Meanwhile, teams like Manchester City and Chelsea have been pouring additional resources into their women’s sides, with tangible results in terms of both on-pitch performance and financial returns. Chelsea broke the women’s world transfer record in January when they signed Mayra Ramírez from Levante for £426,000 – evidence that the money being injected into the men’s team in droves is at least filtering through to the women as well, even if the numbers pale in comparison to those spent on male players. That transfer record has since been broken by American side Bay FC when they bought Zambian forward Racheal Kundananji from Madrid CFF for £685,000.
Even in clubs which do appear to be willing to invest in their women’s team, there is occasional evidence of a lack of care and attention that would not be replicated on the men’s side. Last week, Manchester City had to play their Women’s Champions League qualifier against Paris FC without key striker Bunny Shaw after it was discovered that they hadn’t applied for a visa for the Jamaican international.

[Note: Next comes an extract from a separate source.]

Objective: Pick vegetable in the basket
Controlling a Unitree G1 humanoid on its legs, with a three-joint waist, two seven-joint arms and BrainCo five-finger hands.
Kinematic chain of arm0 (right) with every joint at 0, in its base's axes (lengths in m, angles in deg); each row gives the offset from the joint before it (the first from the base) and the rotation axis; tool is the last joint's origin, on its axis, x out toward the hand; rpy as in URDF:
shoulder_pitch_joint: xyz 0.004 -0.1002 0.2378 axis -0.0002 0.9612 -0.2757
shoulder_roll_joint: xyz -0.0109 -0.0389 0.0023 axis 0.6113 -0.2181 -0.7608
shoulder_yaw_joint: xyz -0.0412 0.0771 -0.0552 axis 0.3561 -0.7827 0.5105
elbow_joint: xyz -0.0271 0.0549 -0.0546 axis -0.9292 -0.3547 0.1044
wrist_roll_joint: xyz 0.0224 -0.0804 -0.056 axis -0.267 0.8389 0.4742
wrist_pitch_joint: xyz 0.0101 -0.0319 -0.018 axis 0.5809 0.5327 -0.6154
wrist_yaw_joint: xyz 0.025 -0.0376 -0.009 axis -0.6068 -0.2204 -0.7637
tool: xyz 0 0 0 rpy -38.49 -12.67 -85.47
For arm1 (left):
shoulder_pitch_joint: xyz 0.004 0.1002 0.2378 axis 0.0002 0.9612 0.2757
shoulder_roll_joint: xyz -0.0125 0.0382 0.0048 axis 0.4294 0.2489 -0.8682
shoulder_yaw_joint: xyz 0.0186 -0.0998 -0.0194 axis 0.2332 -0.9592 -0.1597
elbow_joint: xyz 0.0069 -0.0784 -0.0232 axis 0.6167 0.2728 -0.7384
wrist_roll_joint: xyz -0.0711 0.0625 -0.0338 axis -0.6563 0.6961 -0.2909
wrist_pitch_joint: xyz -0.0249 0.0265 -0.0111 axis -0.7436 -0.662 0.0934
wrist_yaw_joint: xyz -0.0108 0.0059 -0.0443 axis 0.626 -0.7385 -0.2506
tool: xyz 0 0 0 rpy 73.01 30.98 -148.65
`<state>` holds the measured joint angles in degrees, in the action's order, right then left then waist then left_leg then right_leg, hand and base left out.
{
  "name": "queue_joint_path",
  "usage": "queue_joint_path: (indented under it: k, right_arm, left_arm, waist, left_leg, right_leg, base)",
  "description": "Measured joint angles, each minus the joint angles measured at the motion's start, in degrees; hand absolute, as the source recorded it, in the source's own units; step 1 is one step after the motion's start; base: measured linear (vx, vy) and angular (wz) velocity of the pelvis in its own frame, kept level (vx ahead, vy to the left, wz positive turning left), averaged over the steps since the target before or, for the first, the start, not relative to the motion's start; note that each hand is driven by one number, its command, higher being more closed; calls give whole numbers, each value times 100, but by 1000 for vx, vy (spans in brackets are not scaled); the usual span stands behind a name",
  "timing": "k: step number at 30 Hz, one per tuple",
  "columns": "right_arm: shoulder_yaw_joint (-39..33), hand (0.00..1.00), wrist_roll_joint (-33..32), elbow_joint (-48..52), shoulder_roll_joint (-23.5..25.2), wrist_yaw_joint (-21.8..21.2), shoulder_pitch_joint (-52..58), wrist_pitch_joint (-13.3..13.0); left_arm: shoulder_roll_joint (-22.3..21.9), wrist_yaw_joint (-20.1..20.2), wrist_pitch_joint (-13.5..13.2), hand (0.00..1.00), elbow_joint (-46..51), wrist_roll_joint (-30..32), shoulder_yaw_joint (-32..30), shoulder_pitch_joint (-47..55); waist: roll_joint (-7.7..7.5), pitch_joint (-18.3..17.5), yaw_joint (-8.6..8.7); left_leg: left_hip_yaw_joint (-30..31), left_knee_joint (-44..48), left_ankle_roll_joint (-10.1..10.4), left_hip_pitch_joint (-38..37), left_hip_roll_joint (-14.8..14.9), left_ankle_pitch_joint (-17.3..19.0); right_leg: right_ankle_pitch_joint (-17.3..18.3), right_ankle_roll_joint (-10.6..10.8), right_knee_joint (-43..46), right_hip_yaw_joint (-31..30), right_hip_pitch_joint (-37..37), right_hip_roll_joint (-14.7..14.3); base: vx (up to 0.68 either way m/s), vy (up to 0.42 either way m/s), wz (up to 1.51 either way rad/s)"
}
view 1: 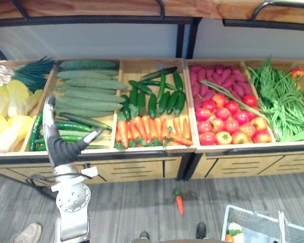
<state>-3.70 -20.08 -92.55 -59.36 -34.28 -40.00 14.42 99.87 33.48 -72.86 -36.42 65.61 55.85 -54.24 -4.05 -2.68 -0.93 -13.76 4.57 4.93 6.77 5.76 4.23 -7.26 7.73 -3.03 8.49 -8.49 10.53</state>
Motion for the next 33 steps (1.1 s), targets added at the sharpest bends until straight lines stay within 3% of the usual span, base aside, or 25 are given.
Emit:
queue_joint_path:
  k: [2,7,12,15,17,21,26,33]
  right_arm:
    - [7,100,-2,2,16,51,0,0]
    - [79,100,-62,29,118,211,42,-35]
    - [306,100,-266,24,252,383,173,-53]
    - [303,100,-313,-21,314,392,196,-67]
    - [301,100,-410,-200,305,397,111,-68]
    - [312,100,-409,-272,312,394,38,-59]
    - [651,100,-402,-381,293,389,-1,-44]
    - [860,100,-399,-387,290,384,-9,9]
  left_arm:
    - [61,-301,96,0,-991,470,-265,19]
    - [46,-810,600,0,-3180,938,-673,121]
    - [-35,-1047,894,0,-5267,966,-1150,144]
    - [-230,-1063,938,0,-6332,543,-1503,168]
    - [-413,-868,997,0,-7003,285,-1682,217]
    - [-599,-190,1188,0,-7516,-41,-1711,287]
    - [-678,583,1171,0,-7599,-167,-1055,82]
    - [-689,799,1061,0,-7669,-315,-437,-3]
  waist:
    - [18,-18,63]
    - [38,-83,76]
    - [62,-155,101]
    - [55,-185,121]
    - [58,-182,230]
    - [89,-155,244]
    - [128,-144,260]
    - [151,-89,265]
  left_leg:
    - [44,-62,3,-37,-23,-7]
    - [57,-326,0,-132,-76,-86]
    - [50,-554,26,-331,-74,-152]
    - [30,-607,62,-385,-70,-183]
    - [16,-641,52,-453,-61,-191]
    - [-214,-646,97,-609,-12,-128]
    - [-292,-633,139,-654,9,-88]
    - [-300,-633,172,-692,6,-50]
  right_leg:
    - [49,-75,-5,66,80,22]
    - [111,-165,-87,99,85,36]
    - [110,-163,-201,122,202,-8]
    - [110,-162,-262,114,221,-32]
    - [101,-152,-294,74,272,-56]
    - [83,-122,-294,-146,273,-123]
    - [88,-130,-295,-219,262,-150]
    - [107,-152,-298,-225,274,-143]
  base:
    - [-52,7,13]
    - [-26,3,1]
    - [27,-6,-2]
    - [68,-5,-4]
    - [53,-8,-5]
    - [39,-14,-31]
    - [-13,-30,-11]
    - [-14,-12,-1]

Manchester United have perhaps been the most visibly blasé in terms of their lack of care and interest, but they are far from the only side failing to invest time and money into their women’s team. Six current Premier League sides don’t have women’s teams in the top two tiers of the women’s ladder, and while some teams, such as Nottingham Forest and Ipswich Town, are growing and on a clear upward trajectory, others are far down the pyramid.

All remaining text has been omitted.